Among the lines of the records below, copy those that hold the word "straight".

++++ Record extracts

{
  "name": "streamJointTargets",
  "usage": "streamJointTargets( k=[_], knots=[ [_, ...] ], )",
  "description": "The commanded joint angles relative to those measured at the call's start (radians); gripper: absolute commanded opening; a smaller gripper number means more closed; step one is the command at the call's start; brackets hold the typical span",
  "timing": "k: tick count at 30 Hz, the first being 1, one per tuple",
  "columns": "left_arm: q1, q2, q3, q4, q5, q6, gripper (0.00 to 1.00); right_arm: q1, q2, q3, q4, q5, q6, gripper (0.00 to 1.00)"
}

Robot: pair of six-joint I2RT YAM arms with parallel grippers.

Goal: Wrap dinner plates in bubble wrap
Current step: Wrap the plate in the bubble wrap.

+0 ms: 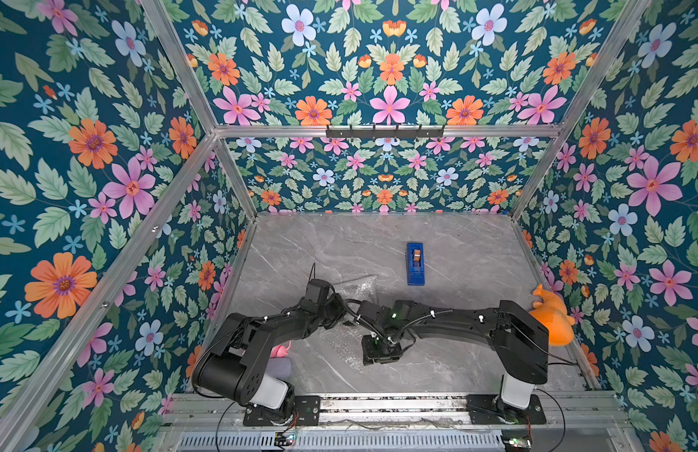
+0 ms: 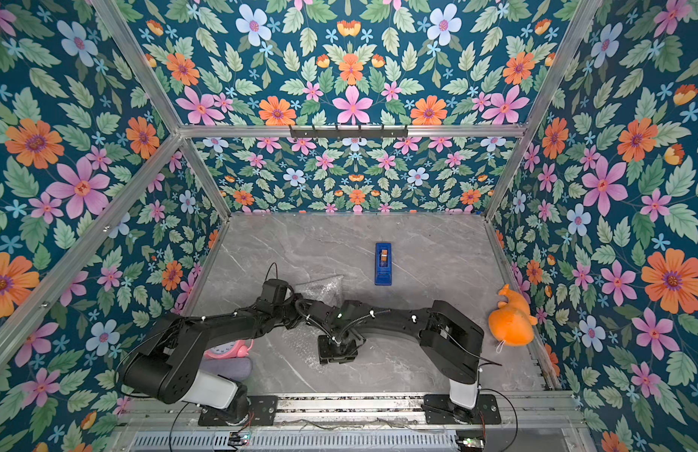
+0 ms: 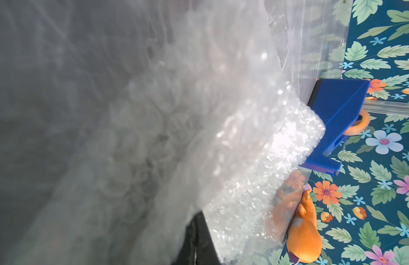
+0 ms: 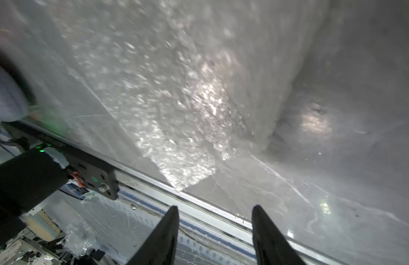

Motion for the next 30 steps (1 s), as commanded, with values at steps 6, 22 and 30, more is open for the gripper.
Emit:
streamJointTargets(
  k=[6, 22, 30],
  knots=[
    [0.002, 0.018, -0.002, -0.042, -0.004, 0.028, 0.0, -0.004, 0.097, 0.001, 0.175, -0.104, 0.154, 0.52],
    [0.0, 0.015, -0.014, -0.03, -0.018, 0.037, 0.0, -0.034, 0.102, -0.069, 0.242, -0.07, 0.242, 0.31],
    [0.0, 0.032, -0.015, -0.03, -0.022, 0.05, 0.0, -0.039, 0.042, -0.107, 0.337, -0.046, 0.194, 0.03]
  ],
)
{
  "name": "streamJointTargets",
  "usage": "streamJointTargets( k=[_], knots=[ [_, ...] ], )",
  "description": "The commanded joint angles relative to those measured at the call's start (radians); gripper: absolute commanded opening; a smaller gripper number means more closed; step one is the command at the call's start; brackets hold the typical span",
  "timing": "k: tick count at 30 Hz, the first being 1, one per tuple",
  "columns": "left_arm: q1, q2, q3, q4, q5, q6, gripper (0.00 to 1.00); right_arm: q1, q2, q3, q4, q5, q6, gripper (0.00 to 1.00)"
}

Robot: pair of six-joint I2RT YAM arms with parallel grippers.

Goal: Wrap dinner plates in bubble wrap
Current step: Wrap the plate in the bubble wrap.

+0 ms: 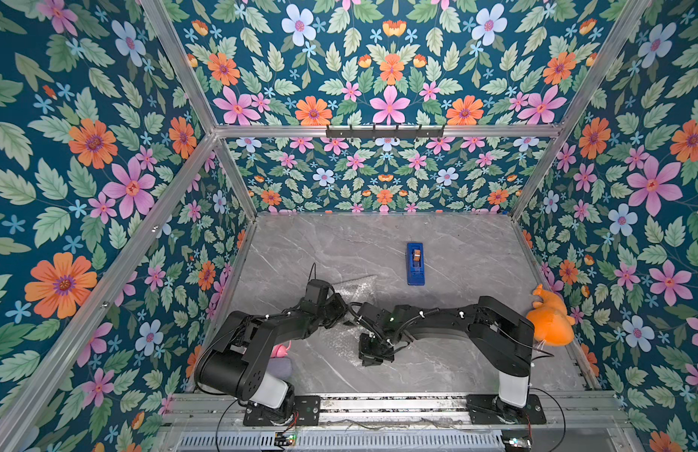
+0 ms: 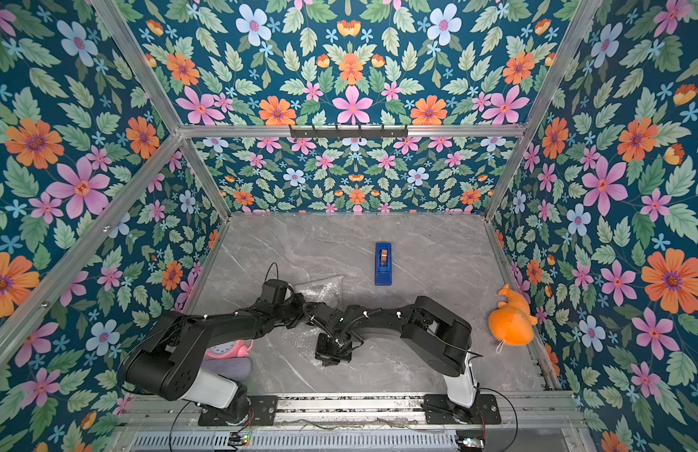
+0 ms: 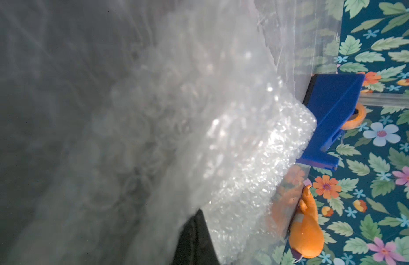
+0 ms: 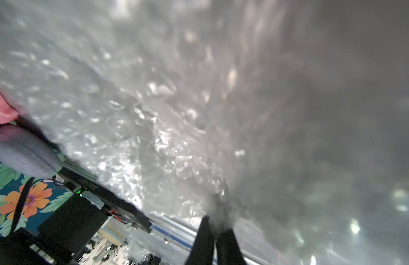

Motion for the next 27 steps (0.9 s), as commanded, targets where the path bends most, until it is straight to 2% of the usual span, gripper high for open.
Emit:
streamJointTargets(
  k=[1, 5, 9, 13, 20, 27],
  knots=[
    [0.0, 0.014, -0.005, -0.077, -0.035, 0.022, 0.0, 0.003, -0.054, -0.023, 0.073, 0.05, -0.032, 0.02],
    [0.0, 0.014, -0.004, -0.077, -0.032, 0.027, 0.0, 0.001, -0.129, -0.011, 0.091, 0.083, -0.073, 0.01],
    [0.002, 0.011, 0.002, -0.077, -0.029, 0.034, 0.0, -0.034, -0.136, 0.085, 0.033, 0.069, -0.138, 0.0],
    [0.001, 0.008, 0.007, -0.072, -0.017, 0.037, 0.0, -0.094, -0.083, 0.213, -0.087, 0.069, -0.22, 0.0],
    [0.002, -0.013, -0.005, -0.062, -0.001, 0.049, 0.0, -0.196, 0.043, 0.405, -0.194, 0.057, -0.32, 0.0],
    [0.001, -0.012, -0.006, -0.044, 0.035, 0.075, 0.0, -0.254, 0.167, 0.58, -0.271, 0.072, -0.367, 0.0]
  ],
)
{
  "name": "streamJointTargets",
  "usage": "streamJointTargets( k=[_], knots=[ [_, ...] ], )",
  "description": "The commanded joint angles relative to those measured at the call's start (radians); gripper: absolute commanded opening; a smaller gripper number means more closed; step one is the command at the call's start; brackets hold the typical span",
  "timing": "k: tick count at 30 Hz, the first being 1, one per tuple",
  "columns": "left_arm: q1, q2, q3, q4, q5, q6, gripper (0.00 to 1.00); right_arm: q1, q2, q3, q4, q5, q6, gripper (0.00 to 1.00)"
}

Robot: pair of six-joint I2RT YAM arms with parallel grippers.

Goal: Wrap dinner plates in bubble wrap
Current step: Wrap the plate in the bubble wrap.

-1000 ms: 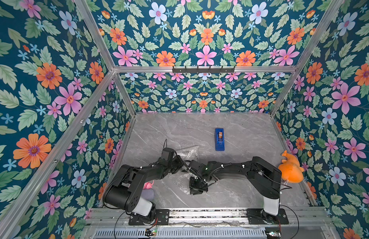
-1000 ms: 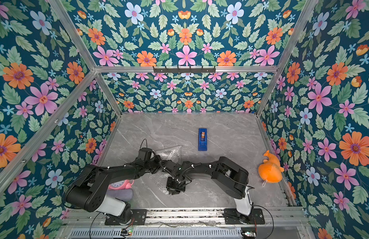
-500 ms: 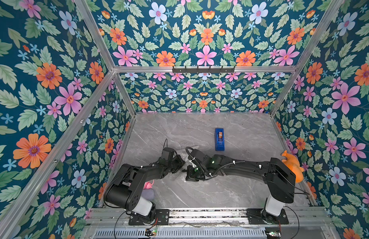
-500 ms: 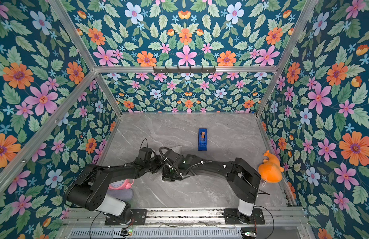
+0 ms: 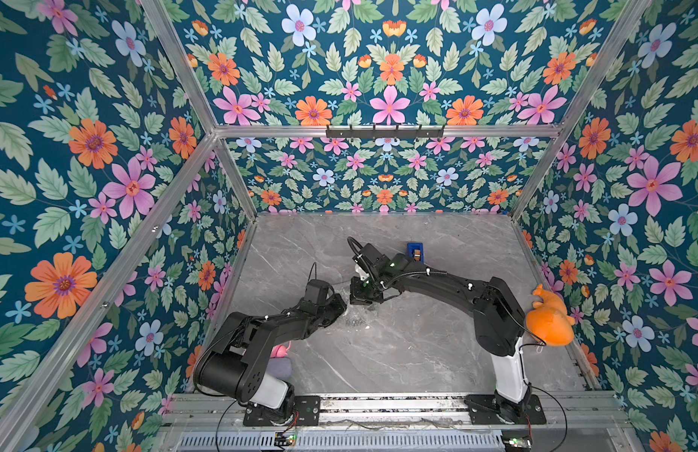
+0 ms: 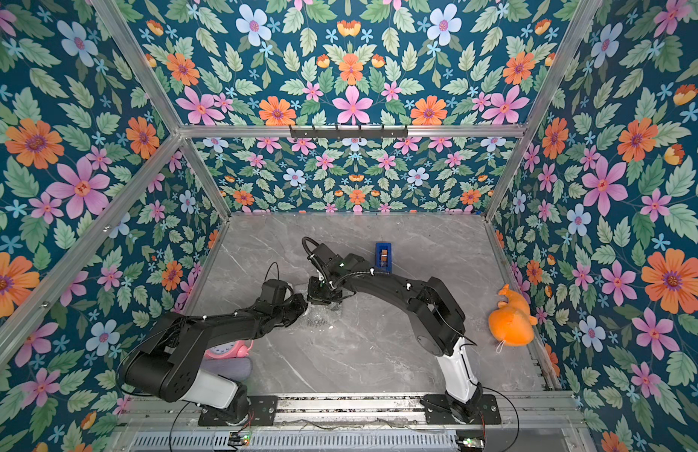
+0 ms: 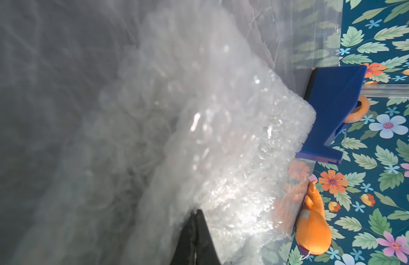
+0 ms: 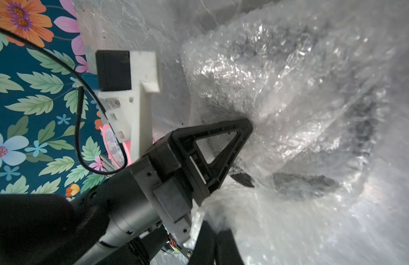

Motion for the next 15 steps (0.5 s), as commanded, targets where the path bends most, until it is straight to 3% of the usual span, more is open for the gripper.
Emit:
streamJointTargets(
  k=[1, 15],
  knots=[
    [0.0, 0.002, -0.007, -0.027, 0.027, 0.031, 0.0, -0.026, 0.035, 0.047, -0.045, 0.024, -0.037, 0.0],
    [-0.001, 0.034, 0.0, 0.012, 0.076, 0.057, 0.0, -0.069, 0.282, 0.287, -0.084, -0.033, -0.064, 0.0]
  ],
)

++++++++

Written response:
Motion for the next 27 steps (0.9 s), as commanded, targets where the path bends most, until it is straight to 2% of the usual span, gripper high for open.
Motion for the next 15 steps (0.5 s), as commanded, targets where the path bends most, until it is straight to 3% of the usual span, more is open for the gripper.

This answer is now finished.